There are quite a few ceramic artists that I am really enjoying paying attention to. I think one of the first people I cam across that really shook my world was Paul Soldner. I went to a Soldner workshop 14 or 15 years ago and it was just like, Wow! This is some great stuff happening here. At the time Paul was getting up there in years and he great and really very inspirational. In another workshop I met Steve Branfman and I liked what Steve was doing because he was a high school teacher and he was also an artist. He was also and author and he was also conducting workshops. So you do come across people who inspire you.
What motivates you to work really hard?
You now, for every hundred mugs you make one that you just go, Yeah, this is why I do this! The glaze melted right and the way the light catches it properly. You make something and there is a very selfish and intrinsic reward about making something that you enjoy. Sometimes it’s just a really good mug and other times it’s a three-foot tall vase. For me I guess it’s just all about being an object maker. I really like making objects.
What is your favorite thing about being a teacher and your interaction with the students?
Especially with high schoolers, there are moments, they look like they are grown-ups but every once in a while they pick up something that just came out of the kiln and there is this giddy, child-like smile on their face and they can’t hide it. Some of them are only 2 or 3 years removed from being a little kid, and when the little kid creeps through you see this joy , it breaks the shell of being the cool teenager. That is a pretty awesome moment. Then you also have kids at the end of the year they write in your yearbook and they say, Your class was one of the only reason I came to school, Thank you. That is pretty mind-blowing when you create a connection with a student like that.
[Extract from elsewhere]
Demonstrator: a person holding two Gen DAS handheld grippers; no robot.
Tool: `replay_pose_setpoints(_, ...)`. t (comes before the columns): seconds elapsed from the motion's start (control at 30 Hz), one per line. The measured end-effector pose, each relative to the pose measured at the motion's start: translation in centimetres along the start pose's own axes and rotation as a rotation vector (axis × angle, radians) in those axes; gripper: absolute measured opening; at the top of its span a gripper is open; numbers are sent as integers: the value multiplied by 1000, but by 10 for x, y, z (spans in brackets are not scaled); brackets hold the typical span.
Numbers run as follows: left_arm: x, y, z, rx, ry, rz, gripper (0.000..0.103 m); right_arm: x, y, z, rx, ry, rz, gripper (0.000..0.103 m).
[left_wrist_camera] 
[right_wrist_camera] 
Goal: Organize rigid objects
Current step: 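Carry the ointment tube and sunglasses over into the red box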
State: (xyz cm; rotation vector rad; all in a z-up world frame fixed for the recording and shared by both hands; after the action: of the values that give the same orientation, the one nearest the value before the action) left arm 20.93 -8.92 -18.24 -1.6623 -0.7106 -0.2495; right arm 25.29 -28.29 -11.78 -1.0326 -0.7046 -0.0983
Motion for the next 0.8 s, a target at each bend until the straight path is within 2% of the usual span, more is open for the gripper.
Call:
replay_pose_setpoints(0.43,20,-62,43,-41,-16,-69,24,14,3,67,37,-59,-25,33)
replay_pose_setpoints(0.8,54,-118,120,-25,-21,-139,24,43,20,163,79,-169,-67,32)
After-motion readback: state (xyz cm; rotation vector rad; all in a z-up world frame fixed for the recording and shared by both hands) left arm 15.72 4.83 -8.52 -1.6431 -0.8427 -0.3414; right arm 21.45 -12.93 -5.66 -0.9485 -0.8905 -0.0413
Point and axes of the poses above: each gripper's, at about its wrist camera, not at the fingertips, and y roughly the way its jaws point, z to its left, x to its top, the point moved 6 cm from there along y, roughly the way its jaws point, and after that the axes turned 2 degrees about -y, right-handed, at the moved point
You work with 200 students a day. Is there a story of a student who was hurting at home and you were able to be inspirational to them?
I think it is something a lot of teachers struggle with because we want to be here for our students and say, The moment you walk into my class I care about you. occasionally a student will say, I am having a really hard time right now, bare with me. I will say Okay, I understand that. I have had quite a few students who have had parents that are dealing with cancer, fighting cancer, and we get an email from a parent or counselor that tells me about their situation. You really think about, What can I do to support this student? Sometimes it’s like, Hey listen, I don’t care how you do on this project, I know you are having a hard time. Just get something done, if it doesn’t look the way that you want, don’t worry I’m going to grade you a little bit soften this week because I know what’s going on. Maybe that is more important than a handle on a mug right now.
When it’s all said and done, how do you want your students to describe you?
I don’t know if I have ever thought about that. I would like for them to know that I cared about them. I would like for them to say, Gosh Mr. Flowers always seemed like he was in a good mood. To a large degree, I try to behave that way. I want to create a positive atmosphere and for them to know that I really enjoy what I do.